Issue #2: Is the plaintiff entitled to a bonus plan payment as part and parcel of any damages for wrongful dismissal?
Issue #3: What is the amount of common law reasonable notice due and owing to the plaintiff?
[6] I will address each issue in turn.
Issue #1: Was the plaintiff’s car allowance of $800.00 per month part of his total remuneration package as of the date of the termination of his employment?
[7] On or about July 14, 2014, the plaintiff signed an Employment Agreement (“the Agreement”) with the defendant. The Agreement was drafted by the defendant in an attempt to codify the terms of employment discussed between the parties during negotiations over the previous several weeks.
[8] Under the heading “Compensation”, the Agreement provided as follows:
“1. Your base salary will be $185,000 Canadian, per annum, payable every two weeks as per Company policy.
A mobile phone allowance of $75 per month will be given, provided a personal mobile phone is used for off-hours communications as per our current mobile allowance policy.
A car allowance of $800 per month will be given as per Company policy.

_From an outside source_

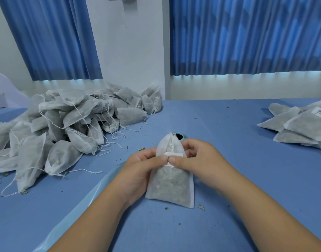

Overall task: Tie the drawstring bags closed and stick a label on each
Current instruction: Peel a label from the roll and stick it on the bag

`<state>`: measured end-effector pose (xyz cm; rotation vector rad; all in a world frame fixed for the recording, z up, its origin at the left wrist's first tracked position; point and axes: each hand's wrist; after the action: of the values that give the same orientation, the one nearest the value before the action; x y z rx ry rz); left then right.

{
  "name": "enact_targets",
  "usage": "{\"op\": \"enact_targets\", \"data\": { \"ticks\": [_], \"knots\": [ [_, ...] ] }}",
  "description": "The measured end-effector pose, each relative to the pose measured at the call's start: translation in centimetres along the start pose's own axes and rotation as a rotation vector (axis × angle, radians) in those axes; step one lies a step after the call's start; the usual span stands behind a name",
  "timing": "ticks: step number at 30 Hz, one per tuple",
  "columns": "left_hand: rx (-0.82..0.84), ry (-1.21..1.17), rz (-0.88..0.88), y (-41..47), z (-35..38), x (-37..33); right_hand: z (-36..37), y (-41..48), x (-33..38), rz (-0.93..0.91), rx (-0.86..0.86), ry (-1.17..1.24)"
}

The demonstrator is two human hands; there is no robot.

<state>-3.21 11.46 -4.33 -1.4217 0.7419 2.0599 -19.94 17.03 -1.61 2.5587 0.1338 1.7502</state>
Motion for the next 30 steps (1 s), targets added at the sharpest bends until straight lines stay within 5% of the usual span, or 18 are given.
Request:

You will be entitled to participate in the incentive bonus plan associated with your position. The details of this plan will be finalized with you. Until such plan is finalized, we will guarantee a minimum bonus of $25,000 after your first year of employment.”

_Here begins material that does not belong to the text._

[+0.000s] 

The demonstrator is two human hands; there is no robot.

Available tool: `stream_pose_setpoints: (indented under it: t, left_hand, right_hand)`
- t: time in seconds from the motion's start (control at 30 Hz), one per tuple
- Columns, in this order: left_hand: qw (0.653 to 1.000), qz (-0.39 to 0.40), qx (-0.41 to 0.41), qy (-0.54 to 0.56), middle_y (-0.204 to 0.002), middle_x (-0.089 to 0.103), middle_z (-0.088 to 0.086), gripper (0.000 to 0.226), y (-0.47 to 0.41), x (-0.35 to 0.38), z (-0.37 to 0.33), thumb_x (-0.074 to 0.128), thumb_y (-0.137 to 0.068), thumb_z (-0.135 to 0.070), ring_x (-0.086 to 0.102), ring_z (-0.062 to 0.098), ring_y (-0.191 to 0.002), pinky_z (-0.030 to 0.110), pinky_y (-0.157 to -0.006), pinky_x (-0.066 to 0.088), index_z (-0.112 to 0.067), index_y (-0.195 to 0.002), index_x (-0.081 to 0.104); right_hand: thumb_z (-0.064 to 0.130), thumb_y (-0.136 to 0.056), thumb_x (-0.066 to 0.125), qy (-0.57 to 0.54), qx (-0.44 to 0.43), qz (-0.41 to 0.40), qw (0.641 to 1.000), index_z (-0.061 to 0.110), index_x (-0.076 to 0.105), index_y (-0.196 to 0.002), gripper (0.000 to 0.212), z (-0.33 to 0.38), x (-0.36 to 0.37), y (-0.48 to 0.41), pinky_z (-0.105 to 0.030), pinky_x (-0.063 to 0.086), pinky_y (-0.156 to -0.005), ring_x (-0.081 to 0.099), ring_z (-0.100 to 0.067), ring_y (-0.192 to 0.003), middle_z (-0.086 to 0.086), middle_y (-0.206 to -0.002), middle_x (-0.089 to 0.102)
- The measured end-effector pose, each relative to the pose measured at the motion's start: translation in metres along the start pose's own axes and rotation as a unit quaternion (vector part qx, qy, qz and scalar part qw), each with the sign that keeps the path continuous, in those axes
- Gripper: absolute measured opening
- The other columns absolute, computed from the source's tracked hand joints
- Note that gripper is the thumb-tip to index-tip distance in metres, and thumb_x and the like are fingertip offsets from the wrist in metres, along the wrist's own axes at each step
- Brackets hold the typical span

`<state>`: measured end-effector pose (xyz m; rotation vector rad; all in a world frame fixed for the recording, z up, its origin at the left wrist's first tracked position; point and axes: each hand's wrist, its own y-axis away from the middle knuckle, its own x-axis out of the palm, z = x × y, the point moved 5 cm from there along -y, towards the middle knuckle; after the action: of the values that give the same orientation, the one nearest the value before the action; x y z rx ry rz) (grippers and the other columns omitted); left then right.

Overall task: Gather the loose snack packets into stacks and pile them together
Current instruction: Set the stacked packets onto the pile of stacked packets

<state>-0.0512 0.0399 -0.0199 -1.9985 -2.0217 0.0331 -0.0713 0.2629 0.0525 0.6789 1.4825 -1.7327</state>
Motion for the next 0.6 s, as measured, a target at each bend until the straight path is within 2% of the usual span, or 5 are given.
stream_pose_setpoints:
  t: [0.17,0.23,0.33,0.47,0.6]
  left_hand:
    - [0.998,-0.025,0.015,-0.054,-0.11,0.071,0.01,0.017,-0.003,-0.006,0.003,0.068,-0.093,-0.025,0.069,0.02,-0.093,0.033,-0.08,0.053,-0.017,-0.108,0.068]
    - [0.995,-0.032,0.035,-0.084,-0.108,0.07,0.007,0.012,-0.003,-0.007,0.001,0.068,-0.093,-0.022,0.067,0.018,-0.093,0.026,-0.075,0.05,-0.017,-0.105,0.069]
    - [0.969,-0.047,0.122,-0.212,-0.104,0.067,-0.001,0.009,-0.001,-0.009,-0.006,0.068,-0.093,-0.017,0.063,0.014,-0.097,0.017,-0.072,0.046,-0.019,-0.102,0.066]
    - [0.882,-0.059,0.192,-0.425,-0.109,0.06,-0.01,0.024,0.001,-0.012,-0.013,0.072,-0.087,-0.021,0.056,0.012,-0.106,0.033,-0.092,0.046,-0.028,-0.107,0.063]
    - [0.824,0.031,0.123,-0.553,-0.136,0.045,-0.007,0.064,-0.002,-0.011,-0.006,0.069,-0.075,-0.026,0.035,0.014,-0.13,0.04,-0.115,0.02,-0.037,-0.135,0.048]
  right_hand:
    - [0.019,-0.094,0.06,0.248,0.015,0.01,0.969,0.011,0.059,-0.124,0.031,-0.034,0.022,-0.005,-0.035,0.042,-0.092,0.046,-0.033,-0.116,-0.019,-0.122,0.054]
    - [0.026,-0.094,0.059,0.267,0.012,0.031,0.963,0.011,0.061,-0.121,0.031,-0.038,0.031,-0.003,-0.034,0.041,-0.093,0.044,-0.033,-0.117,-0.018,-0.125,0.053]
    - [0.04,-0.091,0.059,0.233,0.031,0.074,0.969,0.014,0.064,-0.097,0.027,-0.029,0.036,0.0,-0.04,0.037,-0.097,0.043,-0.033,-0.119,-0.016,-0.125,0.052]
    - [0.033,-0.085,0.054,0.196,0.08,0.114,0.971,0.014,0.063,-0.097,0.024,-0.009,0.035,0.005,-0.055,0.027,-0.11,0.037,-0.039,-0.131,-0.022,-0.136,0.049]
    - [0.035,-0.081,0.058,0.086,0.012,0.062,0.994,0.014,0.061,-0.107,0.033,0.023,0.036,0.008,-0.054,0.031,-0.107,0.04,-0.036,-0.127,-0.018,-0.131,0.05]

[9] On its face, the Agreement lists the plaintiff’s car allowance as part of his annual compensation. The defendant did not withhold any taxes on the $800.00 monthly payment, and did not include that monthly payment as part of the $14,230.97 paid to the plaintiff shortly after termination.
[10] It is the defendant’s position that the car allowance was in fact reimbursement for expenses incurred by the plaintiff, and not a component of the plaintiff’s income.
[11] The plaintiff testified on cross examination that travelling by vehicle was expected of him as part of his position. Rather than providing the plaintiff with a "company car”, the defendant submits that the $800.00 monthly payment was allocated as repayment of expenses, and therefore no such reimbursement payments were due and owing to the plaintiff post-termination (as he ceased to incur any such expenses).
[12] The defendant points to its car allowance policy which is maintained electronically in its intranet server database. A copy of that policy (last revised in March 2013) states that the monthly car allowance is intended to be used by employees “to fund the acquisition, running costs and insurance for a private car used for business travel within their designated region”.
[13] The car allowance policy was not attached to the Agreement, nor was it provided to the plaintiff to review at any time prior to his execution of the Agreement. The defendant submits that plaintiff was aware (or ought to have been aware) of the car allowance policy. The defendant also submits that the words “as per Company policy” contained in term #3 of the Agreement are sufficient to incorporate the car allowance policy by reference.
[14] As held by the Court of Appeal for Ontario in Poole v. Whirlpool Corporation, 2011 ONCA 808, a defendant cannot rely upon external documents which are not explicitly incorporated into employment agreements, especially documents which were not otherwise drawn to an employee’s attention at any time “whether orally, in writing or by means of internal internet communication system”.
[15] If the defendant wanted to treat the monthly car allowance as a reimbursement payment, it could have easily done so by specifying such a term in the Agreement, or appending the car allowance policy to the Agreement. In my view, the words “as per Company policy” are insufficient to consider the monthly car allowance as anything other than what the Agreement provides on its face - a component of the plaintiff’s total remuneration.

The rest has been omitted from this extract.